GitHub Copilot Workspace: Technical Preview
Overall impressions of Copilot Workspace
- Concept widely seen as promising, especially for planning, understanding codebases, and turning issues into concrete plans/PRs.
- Current preview described as rough: very slow for some users, often generates buggy/irrelevant code, and doesn’t truly “understand” the repo.
- Several commenters emphasize that the most valuable part is the spec/plan generation, not the codegen itself.
LLM capabilities and limitations
- Consensus: LLMs are strong at boilerplate, patterns, tests, simple refactors, and explaining code; weak at complex logic, subtle bugs, and large multi-file changes.
- Many report hallucinated APIs, mixing library versions, and plausible but wrong code—especially outside common stacks like JS/Python.
- Effective use requires treating the model like a junior dev: useful for drafts, but everything must be reviewed and often rewritten.
UX, editor integration, and workflow
- Requests to integrate Workspace into VS Code rather than a browser-only Codespaces UI; GitHub says a VS Code experience is planned.
- Vim/Neovim and other editor users fear a future where tooling is VS Code–centric and other editors receive second-class support.
- Some report Copilot autocomplete as helpful but distracting or latency-prone; several keep it only for “autocomplete on steroids.”
Impact on careers and junior roles
- Large subthread on whether AI endangers software jobs, especially juniors.
- One camp: writing code is a small part of the job; understanding domains, gathering requirements, designing systems, and being accountable remain human tasks. AI is a productivity multiplier, not a replacement.

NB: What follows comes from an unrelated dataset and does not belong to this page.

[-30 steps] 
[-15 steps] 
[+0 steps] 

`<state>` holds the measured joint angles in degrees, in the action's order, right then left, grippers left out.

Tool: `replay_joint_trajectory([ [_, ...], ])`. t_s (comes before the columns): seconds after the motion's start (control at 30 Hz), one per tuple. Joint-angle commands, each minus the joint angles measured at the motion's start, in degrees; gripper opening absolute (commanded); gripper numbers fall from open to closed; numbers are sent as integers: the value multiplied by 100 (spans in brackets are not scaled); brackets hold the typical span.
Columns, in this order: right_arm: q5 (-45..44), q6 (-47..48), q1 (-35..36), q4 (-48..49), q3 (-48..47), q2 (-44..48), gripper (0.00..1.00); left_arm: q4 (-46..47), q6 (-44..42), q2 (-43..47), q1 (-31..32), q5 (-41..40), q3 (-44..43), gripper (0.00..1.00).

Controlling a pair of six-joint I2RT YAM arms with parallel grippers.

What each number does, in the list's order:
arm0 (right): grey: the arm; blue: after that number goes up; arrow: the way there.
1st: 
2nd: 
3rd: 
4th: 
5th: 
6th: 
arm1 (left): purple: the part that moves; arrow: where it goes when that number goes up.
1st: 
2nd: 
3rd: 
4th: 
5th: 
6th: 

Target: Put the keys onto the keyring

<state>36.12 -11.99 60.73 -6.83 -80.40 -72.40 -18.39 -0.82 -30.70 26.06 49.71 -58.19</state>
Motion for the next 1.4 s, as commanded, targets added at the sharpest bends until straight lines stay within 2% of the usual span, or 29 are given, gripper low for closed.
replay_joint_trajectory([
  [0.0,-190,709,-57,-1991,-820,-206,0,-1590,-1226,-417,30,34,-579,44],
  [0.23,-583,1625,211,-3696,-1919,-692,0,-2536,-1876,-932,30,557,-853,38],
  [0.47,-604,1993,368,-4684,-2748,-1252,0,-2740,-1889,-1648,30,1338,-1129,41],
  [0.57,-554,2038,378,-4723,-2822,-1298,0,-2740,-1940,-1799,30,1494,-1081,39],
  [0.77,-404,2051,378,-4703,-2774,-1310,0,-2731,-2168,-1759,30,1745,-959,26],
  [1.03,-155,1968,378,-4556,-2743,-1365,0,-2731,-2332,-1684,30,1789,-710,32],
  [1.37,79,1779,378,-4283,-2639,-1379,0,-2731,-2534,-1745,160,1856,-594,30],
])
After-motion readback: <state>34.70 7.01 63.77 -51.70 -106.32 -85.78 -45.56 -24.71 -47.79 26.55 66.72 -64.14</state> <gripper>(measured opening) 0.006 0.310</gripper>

- Other camp: AI will increasingly handle “junior-level” coding, reducing entry-level opportunities and pushing more work to seniors supervising AI.
- Many note that historically, productivity tools (compilers, spreadsheets, cloud, low-code) increased demand for experts rather than eliminating them.

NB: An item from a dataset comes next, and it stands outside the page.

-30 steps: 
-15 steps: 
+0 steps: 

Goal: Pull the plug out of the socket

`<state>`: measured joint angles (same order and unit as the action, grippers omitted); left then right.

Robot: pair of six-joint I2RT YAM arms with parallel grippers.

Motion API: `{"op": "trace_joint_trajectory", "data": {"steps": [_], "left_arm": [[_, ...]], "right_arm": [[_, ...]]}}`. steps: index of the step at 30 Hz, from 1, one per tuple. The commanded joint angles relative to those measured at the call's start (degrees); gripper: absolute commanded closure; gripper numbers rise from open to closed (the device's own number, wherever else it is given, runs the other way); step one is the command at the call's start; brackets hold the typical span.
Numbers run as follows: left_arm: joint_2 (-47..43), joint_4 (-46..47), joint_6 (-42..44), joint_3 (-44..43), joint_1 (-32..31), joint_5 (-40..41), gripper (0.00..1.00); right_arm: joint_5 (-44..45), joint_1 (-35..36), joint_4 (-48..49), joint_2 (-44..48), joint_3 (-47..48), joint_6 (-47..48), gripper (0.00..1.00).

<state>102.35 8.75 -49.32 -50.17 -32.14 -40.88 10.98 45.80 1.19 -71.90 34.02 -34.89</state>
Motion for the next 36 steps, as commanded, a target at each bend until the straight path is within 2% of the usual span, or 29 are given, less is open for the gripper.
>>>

Hype, economics, and trust
- Skepticism about headline productivity claims (e.g., “55% faster”), which are based on narrow, simple tasks.
- Mixed views on AI progress: some see rapid ongoing improvement; others see signs of plateau and warn about overhyped expectations.
- Concerns about privacy, training on open-source/GPL code, and unaccountable AI-generated bugs/security flaws.
- Several mention and compare alternatives (Cursor, Aider, Plandex, JetBrains AI, local LLMs), stressing the need for tool diversity and competition.